If the homeowner thinks they are the only people that have problems obtaining documents (discovery) from the mortgage companies/banks, so do the banks.

JPMorgan Chase & Co.’s EMC Mortgage, facing homeowner lawsuits over foreclosures, was sued by the trustee of a mortgage portfolio for refusing to turn over documents detailing the quality of loans bought by the trust.

Wells Fargo & Co., the trustee, is seeking access to files for more than 2,000 underlying mortgages in the Bear Stearns Mortgage Funding Trust 2007-AR2, according to the complaint filed today in Delaware Chancery Court in Wilmington.

“The trustee has repeatedly requested that EMC provide access to the subject documents,” Wells Fargo said in the complaint. “EMC has played proverbial ‘rope a dope’ and otherwise continued to drag its feet, and has produced nothing.”

Claims of wrongdoing by banks and loan servicers triggered a 50-state investigation last year into whether hundreds of thousands of foreclosures were properly documented as the housing market collapsed. Lending practices have also pitted mortgage-bond investors against banks over misrepresentations such as overstatements of borrowers’ income and inflated appraisals.

Christine Holevas, a spokeswoman for New York-based JPMorgan, declined to comment.

Wells Fargo said it needs access to the documents to answer “serious” questions raised by investors in the trust about whether EMC breached representations and warranties regarding the quality of option-adjustable rate mortgage loans the trust bought.

Investor Questions:

An investor in the trust, who owns 42 percent of the outstanding face amount of the portfolio’s certificates, questioned the condition of underlying loans, Wells Fargo said in the complaint, citing an August letter it received from David Grais, the investor’s attorney.

Grais, a partner at New York-based Grais & Ellsworth LLP, represents the federal Home Loan Banks of Seattle and San Francisco and Charles Schwab Corp. in litigation seeking to force banks including Bank of America Corp. and JPMorgan to repurchase mortgage-backed securities because they allegedly misrepresented the quality of the loans.

In a September interview, Grais said he was also working with two hedge funds that hadn’t filed suits and had contacted trustees with similar complaints.
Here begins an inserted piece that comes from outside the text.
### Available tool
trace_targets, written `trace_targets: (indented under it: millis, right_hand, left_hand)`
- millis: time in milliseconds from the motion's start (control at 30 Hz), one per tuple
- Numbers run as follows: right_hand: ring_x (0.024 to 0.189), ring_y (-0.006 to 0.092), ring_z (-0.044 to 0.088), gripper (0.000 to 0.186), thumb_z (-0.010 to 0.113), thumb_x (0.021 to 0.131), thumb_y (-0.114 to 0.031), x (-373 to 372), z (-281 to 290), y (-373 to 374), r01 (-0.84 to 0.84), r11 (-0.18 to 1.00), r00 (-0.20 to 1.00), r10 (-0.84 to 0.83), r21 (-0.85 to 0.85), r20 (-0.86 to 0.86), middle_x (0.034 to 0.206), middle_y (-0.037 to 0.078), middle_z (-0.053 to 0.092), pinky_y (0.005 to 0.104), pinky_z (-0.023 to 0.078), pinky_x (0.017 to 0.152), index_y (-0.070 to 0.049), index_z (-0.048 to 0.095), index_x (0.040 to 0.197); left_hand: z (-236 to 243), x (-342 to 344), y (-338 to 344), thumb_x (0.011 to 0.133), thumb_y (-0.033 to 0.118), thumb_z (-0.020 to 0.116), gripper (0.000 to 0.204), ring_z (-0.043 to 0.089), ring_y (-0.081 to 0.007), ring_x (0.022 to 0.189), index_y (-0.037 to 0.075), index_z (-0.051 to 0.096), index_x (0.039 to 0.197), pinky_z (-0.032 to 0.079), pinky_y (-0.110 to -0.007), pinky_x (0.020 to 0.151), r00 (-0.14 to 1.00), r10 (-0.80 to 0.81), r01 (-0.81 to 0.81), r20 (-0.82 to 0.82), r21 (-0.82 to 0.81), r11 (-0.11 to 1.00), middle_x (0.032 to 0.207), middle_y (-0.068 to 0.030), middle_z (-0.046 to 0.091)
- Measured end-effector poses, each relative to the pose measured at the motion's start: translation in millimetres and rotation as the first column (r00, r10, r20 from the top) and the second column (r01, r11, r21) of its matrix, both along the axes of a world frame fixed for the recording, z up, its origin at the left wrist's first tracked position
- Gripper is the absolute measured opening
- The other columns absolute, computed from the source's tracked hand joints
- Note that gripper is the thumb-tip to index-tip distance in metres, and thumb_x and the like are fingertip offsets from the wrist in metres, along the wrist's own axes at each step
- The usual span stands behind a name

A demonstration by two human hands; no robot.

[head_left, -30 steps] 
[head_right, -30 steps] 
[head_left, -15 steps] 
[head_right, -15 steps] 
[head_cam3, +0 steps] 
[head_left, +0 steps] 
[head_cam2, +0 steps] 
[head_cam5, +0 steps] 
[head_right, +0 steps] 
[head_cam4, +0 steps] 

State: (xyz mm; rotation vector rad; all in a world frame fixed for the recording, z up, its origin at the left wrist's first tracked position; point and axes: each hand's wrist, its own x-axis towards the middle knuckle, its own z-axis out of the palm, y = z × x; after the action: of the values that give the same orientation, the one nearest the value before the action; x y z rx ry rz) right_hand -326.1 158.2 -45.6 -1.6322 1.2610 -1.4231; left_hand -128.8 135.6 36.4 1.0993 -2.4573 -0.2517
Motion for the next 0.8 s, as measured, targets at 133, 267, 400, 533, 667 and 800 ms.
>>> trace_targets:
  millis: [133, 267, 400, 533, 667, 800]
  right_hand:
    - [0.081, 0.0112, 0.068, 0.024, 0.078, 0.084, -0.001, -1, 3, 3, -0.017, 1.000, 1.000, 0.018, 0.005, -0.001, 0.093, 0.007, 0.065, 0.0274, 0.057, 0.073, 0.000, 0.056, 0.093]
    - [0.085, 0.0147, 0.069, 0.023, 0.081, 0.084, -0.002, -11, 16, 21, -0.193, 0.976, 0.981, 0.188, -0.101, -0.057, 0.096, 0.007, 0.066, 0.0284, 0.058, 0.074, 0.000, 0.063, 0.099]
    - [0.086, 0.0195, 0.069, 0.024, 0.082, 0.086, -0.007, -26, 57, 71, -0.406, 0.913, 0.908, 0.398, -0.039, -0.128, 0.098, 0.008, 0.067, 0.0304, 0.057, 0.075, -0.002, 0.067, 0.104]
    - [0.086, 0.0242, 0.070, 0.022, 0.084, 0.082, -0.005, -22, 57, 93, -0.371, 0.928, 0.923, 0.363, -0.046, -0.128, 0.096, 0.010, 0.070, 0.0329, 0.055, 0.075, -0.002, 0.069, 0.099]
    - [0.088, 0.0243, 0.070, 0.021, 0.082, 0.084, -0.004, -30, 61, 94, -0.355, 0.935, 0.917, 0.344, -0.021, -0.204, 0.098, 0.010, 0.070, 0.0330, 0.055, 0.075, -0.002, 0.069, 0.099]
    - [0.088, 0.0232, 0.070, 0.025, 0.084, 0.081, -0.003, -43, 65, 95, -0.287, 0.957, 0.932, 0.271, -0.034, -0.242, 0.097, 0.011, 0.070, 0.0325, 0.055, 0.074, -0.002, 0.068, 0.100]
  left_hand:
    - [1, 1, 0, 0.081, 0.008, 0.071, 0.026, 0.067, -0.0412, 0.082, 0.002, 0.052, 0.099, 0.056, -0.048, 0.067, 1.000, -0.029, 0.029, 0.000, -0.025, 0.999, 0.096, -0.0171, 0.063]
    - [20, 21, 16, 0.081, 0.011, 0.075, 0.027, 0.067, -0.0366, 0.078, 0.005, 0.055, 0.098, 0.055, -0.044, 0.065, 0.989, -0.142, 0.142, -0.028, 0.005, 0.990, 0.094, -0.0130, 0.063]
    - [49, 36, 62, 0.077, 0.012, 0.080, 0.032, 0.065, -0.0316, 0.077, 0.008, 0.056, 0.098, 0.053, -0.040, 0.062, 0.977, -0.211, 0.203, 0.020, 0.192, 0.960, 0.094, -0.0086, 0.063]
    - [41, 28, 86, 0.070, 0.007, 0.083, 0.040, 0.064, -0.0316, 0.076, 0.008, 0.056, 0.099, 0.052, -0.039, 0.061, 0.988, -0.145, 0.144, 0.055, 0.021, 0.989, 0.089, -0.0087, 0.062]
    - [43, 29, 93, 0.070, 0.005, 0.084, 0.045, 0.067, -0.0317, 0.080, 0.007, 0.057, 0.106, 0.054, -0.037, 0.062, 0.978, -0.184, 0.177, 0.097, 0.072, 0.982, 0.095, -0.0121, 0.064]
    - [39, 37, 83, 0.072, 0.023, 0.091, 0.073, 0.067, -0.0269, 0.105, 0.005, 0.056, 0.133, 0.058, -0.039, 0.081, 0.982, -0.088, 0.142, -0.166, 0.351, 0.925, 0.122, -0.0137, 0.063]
He wouldn’t name the funds.

In the Aug. 31, 2010, letter to San Francisco-based Wells Fargo, Grais said he had investigated 1,317 of the loans held by the trust and determined that EMC appeared to have violated its representations with respect to 938 loans, according to the complaint.

Grais didn’t immediately return a phone call today seeking comment on the complaint.

Wells Fargo began requesting the documents in January last year and reached an agreement with EMC in December on access to files for 400 loans. EMC had until Jan. 12 to produce documents on the first 100 loans, according to the complaint.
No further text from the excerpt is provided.